28.3.12

Oswald de Andrade





















Súbito [Miss Barbara] teve um enjoo e deu de cara, no banco fronteiro, com Rodolfo Valentino. 

O enjoo passara, mas vinha de novo. Rodolfo Valentino fitava-a. Aquele olhar fixo de sheik, debaixo da cartolinha arrepiada. Ela estava pálida, transfigurada. Era ele! Não morrera. Revirou os olhos. Ia desfalecendo em cima de uma inglesa de óculos e chapéu de palha. Rodolfo levantou-se, amparou-a. 

Quando Miss Barbara Battlefield abriu os olhos de novo, estava deitada de comprido num banco da popa. 

Ao seu lado, só, de cartolinha, Rodolfo Valentino.

O diálogo que houve foi numa língua sem dicionário possível, mas facilmente traduzida pela fotogenia de ambos. 

- Por que o senhor está aqui?
 - Chi! lo sá?
 - O senhor é médico?
 Gesto afirmativo, categórico.
 - Especialista de quê?
 Gesto indicando o estômago.
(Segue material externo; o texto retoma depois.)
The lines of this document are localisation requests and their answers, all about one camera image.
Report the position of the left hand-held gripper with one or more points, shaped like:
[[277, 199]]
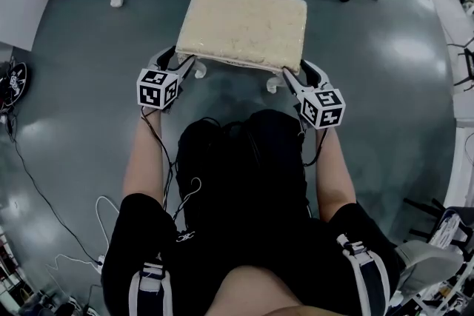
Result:
[[155, 89]]

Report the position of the person's black clothed body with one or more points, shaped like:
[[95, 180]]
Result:
[[244, 225]]

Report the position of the cream cushioned stool white legs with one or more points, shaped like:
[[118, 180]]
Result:
[[240, 22]]

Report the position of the white power strip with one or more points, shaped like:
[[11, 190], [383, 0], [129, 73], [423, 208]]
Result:
[[100, 261]]

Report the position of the black metal stand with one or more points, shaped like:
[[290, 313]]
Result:
[[467, 66]]

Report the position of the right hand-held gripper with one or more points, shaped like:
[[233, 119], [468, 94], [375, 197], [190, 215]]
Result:
[[323, 108]]

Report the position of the person's right forearm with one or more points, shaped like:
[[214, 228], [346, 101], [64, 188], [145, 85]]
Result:
[[335, 174]]

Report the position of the black framed chair with papers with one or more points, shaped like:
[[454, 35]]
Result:
[[444, 229]]

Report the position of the round black device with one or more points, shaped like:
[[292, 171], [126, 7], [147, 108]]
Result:
[[15, 79]]

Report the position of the person's left forearm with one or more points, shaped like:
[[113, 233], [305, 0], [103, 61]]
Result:
[[146, 159]]

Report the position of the grey padded chair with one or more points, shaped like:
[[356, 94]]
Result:
[[426, 262]]

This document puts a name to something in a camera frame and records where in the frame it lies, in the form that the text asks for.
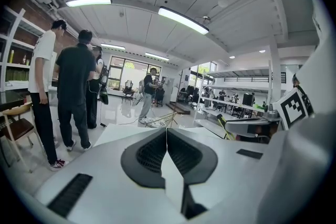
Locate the white wall shelf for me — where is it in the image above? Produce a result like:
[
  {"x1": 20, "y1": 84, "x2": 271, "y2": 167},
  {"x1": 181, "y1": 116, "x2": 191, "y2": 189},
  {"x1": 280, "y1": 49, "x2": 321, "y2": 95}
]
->
[{"x1": 0, "y1": 5, "x2": 57, "y2": 92}]

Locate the wire shopping basket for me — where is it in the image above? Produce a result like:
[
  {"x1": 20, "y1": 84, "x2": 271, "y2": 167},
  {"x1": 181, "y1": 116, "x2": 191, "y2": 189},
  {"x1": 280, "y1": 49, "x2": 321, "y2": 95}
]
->
[{"x1": 145, "y1": 111, "x2": 178, "y2": 129}]

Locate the black office chair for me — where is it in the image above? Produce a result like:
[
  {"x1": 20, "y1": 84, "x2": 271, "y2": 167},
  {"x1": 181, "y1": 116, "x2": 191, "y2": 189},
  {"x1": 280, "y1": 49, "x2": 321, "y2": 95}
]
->
[{"x1": 122, "y1": 79, "x2": 135, "y2": 104}]

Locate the long ceiling light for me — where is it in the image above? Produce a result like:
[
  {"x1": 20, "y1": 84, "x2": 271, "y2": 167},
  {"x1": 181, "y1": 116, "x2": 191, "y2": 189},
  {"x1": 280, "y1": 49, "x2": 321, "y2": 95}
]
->
[
  {"x1": 65, "y1": 0, "x2": 112, "y2": 8},
  {"x1": 144, "y1": 52, "x2": 170, "y2": 62},
  {"x1": 100, "y1": 43, "x2": 126, "y2": 51},
  {"x1": 157, "y1": 6, "x2": 210, "y2": 35}
]

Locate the wooden chair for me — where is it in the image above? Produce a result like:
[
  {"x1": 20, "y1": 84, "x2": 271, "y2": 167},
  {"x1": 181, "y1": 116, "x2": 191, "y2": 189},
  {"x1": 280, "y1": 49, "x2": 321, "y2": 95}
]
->
[{"x1": 0, "y1": 101, "x2": 47, "y2": 174}]

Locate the white metal rack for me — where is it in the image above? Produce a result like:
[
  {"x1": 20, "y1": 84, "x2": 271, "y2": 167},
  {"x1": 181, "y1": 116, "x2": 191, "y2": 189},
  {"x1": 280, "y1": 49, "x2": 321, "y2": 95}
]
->
[{"x1": 193, "y1": 59, "x2": 274, "y2": 137}]

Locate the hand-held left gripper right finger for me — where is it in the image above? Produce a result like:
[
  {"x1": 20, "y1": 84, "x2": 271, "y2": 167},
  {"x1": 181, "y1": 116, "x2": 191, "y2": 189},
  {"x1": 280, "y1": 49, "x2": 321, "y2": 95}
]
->
[{"x1": 166, "y1": 127, "x2": 269, "y2": 220}]

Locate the black table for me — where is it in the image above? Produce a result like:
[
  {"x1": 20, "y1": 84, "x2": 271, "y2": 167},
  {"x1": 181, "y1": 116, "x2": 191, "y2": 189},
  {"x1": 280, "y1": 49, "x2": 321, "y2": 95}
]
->
[{"x1": 0, "y1": 90, "x2": 27, "y2": 111}]

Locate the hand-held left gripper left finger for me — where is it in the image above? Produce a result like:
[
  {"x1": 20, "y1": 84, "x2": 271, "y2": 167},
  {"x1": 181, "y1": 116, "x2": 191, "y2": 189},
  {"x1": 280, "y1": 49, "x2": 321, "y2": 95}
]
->
[{"x1": 35, "y1": 127, "x2": 182, "y2": 224}]

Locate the black-framed window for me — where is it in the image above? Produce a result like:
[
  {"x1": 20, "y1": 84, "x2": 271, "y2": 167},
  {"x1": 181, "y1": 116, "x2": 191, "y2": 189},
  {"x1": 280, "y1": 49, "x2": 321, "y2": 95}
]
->
[{"x1": 108, "y1": 56, "x2": 162, "y2": 90}]

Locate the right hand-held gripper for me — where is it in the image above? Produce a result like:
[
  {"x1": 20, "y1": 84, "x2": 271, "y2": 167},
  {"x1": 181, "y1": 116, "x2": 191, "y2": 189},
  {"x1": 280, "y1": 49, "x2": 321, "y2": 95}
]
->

Ela sorriu.
 - Já passou...
 Silêncio. Olhar de sheik. Ela sorriu de novo. Perguntou:
 - Quantos médicos há?
 - Chi! lo sá?
 Silêncio. Olhar de sheik. Ela contou:
 - Eu nasci torta...
 Conversaram a tarde toda, depois do desembarque azul, em Capri. De vez em quando, o sheik dizia:
 - Chi! lo sá?

E foi assim que Champoglione Vespa conquistou num tiro a alma, o corpo e a fortuna da neta do Rei do Óleo de Fígado de Bacalhau.


Oswald de Andrade, em "O sucessor de Rodolfo Valentino", Jornal do Commercio, 28.10.1926.